Of course I like the so called "otaku" stuff that is so looked down upon in these cultures, because I spend so much time escaping reality and that's generally what stuff like anime, manga, video games and light novels are for.

But I've gained an appreciation for a lot of other stuff. I like Japanese and Korean music. Most of my favourite artists I keep up with are Japanese. I also watch both Japanese and Korean dramas. I don't know much about my own pop culture at this point.

But more importantly, there are things beyond the "otaku" pop cultural consumption I enjoy.

I love Japanese language and that has now extended to a wider interest and fascination with Uralic and Altaic languages and the Ural-Altaic language theory. As such, not only do I like how Japanese sounds as a language, but also the various proposed Altaic languages, which Japanese and Korean are sometimes included in.

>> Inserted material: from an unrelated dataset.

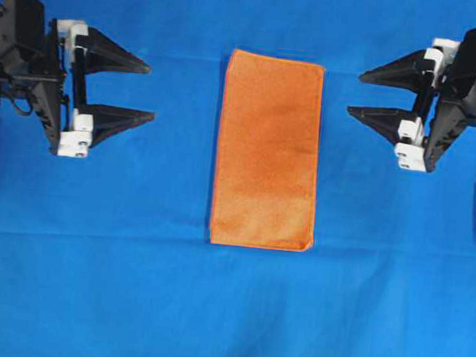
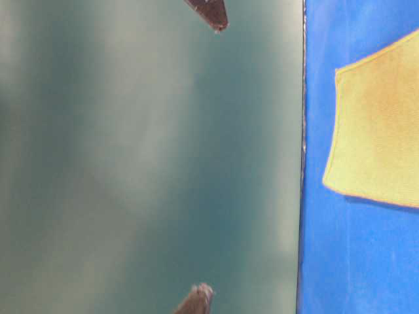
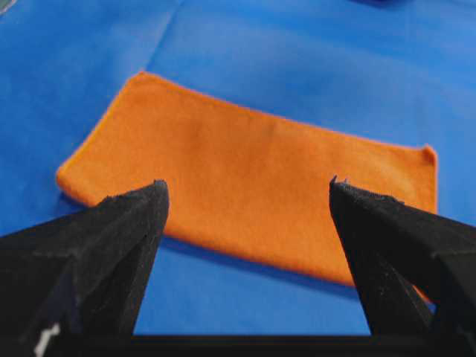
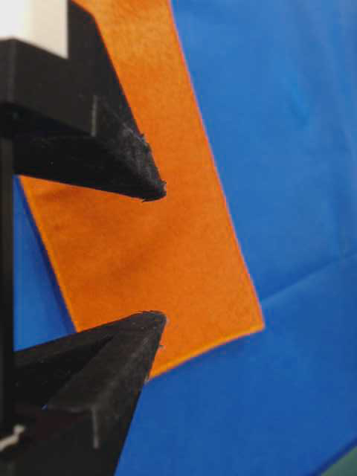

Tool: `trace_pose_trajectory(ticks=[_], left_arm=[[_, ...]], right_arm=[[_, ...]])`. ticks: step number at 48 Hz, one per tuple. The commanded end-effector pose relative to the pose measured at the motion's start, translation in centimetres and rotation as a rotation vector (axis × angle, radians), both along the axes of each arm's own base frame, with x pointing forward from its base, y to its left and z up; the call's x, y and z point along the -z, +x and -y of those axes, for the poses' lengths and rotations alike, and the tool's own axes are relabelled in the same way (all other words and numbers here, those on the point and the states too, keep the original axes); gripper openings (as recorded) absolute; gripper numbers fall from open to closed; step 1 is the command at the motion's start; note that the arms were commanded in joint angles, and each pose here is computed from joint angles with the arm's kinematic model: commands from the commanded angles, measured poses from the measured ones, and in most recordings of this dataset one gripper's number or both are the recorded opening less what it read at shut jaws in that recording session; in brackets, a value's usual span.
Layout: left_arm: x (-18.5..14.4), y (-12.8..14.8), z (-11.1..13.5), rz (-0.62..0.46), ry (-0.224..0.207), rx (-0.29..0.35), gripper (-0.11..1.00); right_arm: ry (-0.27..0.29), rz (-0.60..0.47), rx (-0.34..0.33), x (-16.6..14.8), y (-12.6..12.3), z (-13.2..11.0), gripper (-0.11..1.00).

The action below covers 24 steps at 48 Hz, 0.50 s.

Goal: Fold the orange towel.
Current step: 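Move both grippers to the strip's far corners and grasp them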

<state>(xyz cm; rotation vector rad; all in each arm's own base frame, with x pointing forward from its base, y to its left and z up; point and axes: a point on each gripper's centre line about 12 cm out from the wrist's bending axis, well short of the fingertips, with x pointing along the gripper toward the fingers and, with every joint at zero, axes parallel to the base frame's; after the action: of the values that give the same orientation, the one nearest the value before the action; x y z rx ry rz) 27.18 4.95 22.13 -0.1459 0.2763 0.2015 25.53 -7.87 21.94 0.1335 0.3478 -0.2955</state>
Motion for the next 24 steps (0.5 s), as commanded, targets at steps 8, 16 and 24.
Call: trace_pose_trajectory(ticks=[8,16,24], left_arm=[[-0.2,4.4,-3.4,-0.008,0.009,-0.077,0.83],[2.7,8.0,-6.6,-0.091,-0.009,-0.132,0.83],[6.7,10.5,-9.0,-0.177,-0.034,-0.170,0.83]], right_arm=[[0.005,-0.012,0.087,0.1,1.7,3.3,0.64],[0.019,-0.085,0.136,2.1,3.2,5.9,0.64],[0.061,-0.186,0.177,5.7,4.0,8.0,0.64]])
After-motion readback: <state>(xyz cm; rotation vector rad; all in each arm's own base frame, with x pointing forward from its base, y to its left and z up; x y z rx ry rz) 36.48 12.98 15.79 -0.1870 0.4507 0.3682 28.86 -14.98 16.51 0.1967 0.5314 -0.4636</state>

I really, really like Shinto. Though also Animism and Shamanism as a whole. I'm an Atheist, but feel all sorts of special spiritual fondness about Animistic faiths in general. I guess you could call me a spiritual atheist, just because I like such traditions and spirituality so much. I may not be able to justify a belief in them, but enjoy them immensely regardless. This being the case, Korean Shamanism also greatly interests me.

I really like reading about Ainu culture and have a huge fondness for learning about it.

I like East Asian food, and especially Japanese and Korean food. It isn't the only food I like, but gosh, I could eat it all the time.

I love Japanese architecture.

This is related to shinto, but I love all the little festivals and traditions they have. I wish we had many of the same holidays over here.

There's about a thousand other things I could go into, but they just aren't normalized over here.

What I don't particularly like in Japan is their work culture. The whole karoshi thing. Chilling.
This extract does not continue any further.